重要な「Made by Google」というキーワード

筆者にとってのGoogle Pixelの第一印象は、価格が高すぎるというものだ。アップルのiPhone 7と価格を合わせているが、久々の復帰となるグーグルブランドのスマートフォンに、iPhoneと同じ価格を掲げるほどのブランド力があるかと言われると、大きな疑問が残るからだ。

これまでグーグルは、サムスン、LGなどをフィーチャーするAndroidスマートフォンの標準的なデバイス「Nexus」シリーズを発展させてきた。PixelはNexusシリーズを引き継いだシリーズと位置付けられるが、Nexusとの違いは、デバイスメーカー名を「Google」としている点だ。

Google Pixelは、同時に発売がアナウンスされた音声コマンドデバイス「Google Home」、連携可能なWi-Fiルーター「Google Wifi」、前述のVRゴーグル「Daydream View」、そしてストリーミングデバイスChromecastシリーズとともに、「Made by Google」のデバイス群を構成する。

Google Home

Google Wifi

Daydream View

グーグルは引き続き、Androidを他のメーカーでも利用して欲しいし、現状考えうる代替プラットホームは存在していない。そうした中で「Made by Google」シリーズには2つの意味があると考えている。

1つ目は、グーグルが、プラットホームとしてエンドユーザーの体験に直接関与を深めていく姿勢の表れだ。

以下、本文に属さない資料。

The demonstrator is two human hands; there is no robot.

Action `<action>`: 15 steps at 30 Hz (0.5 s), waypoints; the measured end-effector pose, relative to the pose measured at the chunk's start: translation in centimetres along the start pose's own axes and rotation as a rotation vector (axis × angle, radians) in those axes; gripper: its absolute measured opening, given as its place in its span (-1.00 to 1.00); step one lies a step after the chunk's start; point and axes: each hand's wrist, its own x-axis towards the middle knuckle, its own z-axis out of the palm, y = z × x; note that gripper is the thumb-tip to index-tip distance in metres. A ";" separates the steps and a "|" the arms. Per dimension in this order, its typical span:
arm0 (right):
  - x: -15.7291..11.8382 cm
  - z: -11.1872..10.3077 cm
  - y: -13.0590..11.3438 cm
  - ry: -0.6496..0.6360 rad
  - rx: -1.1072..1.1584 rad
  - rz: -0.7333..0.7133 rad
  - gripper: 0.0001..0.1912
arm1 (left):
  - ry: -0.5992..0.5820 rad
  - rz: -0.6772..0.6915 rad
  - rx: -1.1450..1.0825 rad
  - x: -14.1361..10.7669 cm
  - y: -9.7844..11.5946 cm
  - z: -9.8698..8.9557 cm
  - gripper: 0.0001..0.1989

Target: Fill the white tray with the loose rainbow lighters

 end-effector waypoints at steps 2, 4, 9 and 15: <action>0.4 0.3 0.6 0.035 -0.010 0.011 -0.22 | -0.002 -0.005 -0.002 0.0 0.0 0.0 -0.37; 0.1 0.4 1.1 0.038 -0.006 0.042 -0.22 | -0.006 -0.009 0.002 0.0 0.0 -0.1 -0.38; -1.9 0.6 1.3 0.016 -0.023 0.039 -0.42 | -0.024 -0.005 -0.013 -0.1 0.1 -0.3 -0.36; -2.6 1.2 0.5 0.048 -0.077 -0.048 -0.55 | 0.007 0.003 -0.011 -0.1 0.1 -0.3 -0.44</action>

前述のように、これまでグーグルは、OSやクラウド上のサービスを通じてユーザーと対話しており、その間を取り持つのはウェブブラウザか、Androidスマートフォン・タブレットを作るデバイスメーカーだった。デバイスメーカー間でも競争があり、デバイスそのものや、独自の機能で差をつけていくことになる。

結果、OSのカスタマイズが進み、Android特有のバージョンの断絶問題が起きたり、同じメーカー間での体験の差異が広がっていた。Google Pixelは、ユーザー体験をいまいちど、グーグルの手元に引き戻していく初手として考えることができる。

デバイス生産国の問題も

2つ目は、どの国のデバイスか、という問題だ。

現在、米国発の主要スマートフォンは、アップルのiPhoneしかなくなってしまった。モトローラは中国レノボに買収されており、サムスンやLGといった人気のあるAndroidスマートフォンは韓国勢だ。日本のメーカーは米国において、廉価版でしか生き残れていないし、カナダのブラックベリーやフィンランドのノキア(買収されて米マイクロソフト傘下)も、Android・iOS主体のモバイル市場において、存在感は消えてしまった。

米国議会や政府は、中国の通信機器大手であるファーウェイやZTEに対して「安全保障上の潜在的な脅威」と指摘してきた。米下院では、スパイ行為やサイバー戦争に利用される可能性があるとして、ルーターやスイッチの購買を避けるべきだと2012年に報告している。特に、ZTE製Androidスマートフォンには、メンテナンス用とはいえバックドアが仕掛けられていたことがわかっている。

産業面、安全保障面で中国製の通信機器に対して神経をとがらせている政府や議会の反応は、米国大手企業の調達にも影響を与える。特にアップルは、唯一の米国メーカーとしてビジネス市場の拡大を狙っており、2016年3月にはFBIの捜査への協力を拒否してまで、ユーザーのプライバシーを守る姿勢を見せたのもそのためだ。

エンタープライズ市場を意識する際、Androidに、主要な米国製のデバイスが必要となっている点を補う目的を見出すことができる。